Anyone who's seen The Little Mermaid and sang along to "Under the Sea" has dreamed of an underwater world at some point in their lives. Well, now our cartoon vision could very well become reality, because Japanese architectural and engineering firm Shimizu Corporation wants to build Ocean Spiral, an underwater city in the deep sea. While the concept is no doubt ambitious, Ocean Spiral would change mankind as we know it in terms of food, resources, energy, and more. Expanding into the deep sea, Earth's final frontier, could save the human race when our planet's surface becomes uninhabitable.

Ocean Spiral, which was unveiled late last year, is exactly what it sounds like — a massive corkscrew-shaped structure that would house residential complexes, commercial spaces, and research centers.

Shimizu Corporation writes on its official site:

Approximately 70% of the earth’s surface is covered by the ocean, and the ocean itself consists of approximately 80% deep sea. The deep sea offers enormous potential for ensuring effective and appropriate cycles and processes in the earth’s biosphere. ... This large-scale concept seeks to take advantage of the limitless possibilities of the deep sea by linking together vertically the air, sea surface, deep sea, and sea floor.

The construction would reach 4,000 meters below sea level, and along the spiral, different depths would be used accordingly for different functions.

At the top, floating near the water surface, would be the Ocean Spiral base camp, a sphere-shaped structure 500 meters in diameter called the Blue Garden, which could hold 5,000 people in homes and hotels and can be submerged under water during inclement weather. At the bottom near the ocean floor would be an "Earth Factory" used for CO2 storage and reuse as well as to cultivate natural resources from the deep sea.

The company's site lists five main reasons to build these Ocean Spirals: food, energy, water, CO2, and natural resources. The deep sea offers a vast ecosystem for food, potential for untapped energy, possible ways of creating fresh water, ability to treat CO2 emissions, and the ocean floor is an unexplored territory that could be rich with natural resources. Thus, not only would the Ocean Spiral offer alternative housing for humans, it could possibly revive the planet itself to extend life on Earth.

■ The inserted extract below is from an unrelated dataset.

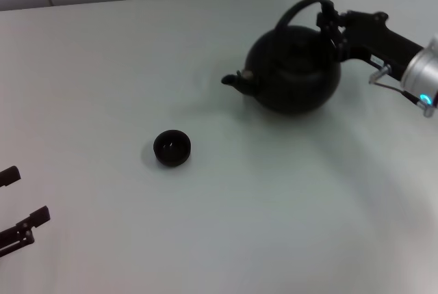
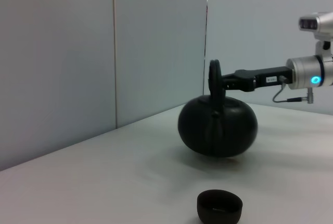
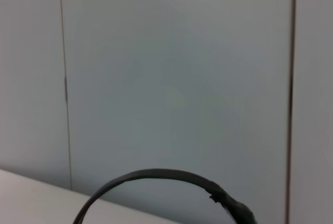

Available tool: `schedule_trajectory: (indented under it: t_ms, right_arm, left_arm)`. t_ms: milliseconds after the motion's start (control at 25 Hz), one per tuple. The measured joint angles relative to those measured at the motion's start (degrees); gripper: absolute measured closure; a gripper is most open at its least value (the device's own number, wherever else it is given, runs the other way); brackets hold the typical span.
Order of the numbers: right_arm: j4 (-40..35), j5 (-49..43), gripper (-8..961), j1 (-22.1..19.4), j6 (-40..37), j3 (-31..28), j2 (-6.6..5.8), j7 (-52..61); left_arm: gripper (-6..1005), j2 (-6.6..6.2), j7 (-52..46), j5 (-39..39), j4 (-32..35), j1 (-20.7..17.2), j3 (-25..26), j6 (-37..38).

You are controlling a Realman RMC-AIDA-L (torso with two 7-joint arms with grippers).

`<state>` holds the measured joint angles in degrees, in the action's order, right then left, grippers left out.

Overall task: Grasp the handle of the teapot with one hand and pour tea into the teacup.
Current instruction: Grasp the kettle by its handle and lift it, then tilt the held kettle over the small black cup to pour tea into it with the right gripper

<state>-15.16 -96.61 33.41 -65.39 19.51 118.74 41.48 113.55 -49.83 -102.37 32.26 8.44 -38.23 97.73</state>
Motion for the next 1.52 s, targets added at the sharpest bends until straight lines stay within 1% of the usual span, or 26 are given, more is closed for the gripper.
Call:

Ocean Spiral is listed on Shimizu Corporation's website under the "Shimizu's Dream" section, which also includes a solar-energy-generating belt around Earth called the Luna Ring, a nature-infused city called the Green Float, and a space hotel that helps facilitate space tourism. Each idea is as ambitious as the next, and each one deserves its own science-fiction novel.

But Ocean Spiral doesn't have to be a creation of the distant future, Shimizu says. The company said in a statement that the first Ocean Spiral, which would cost three trillion yen (around $25.5 billion), could be complete by 2030.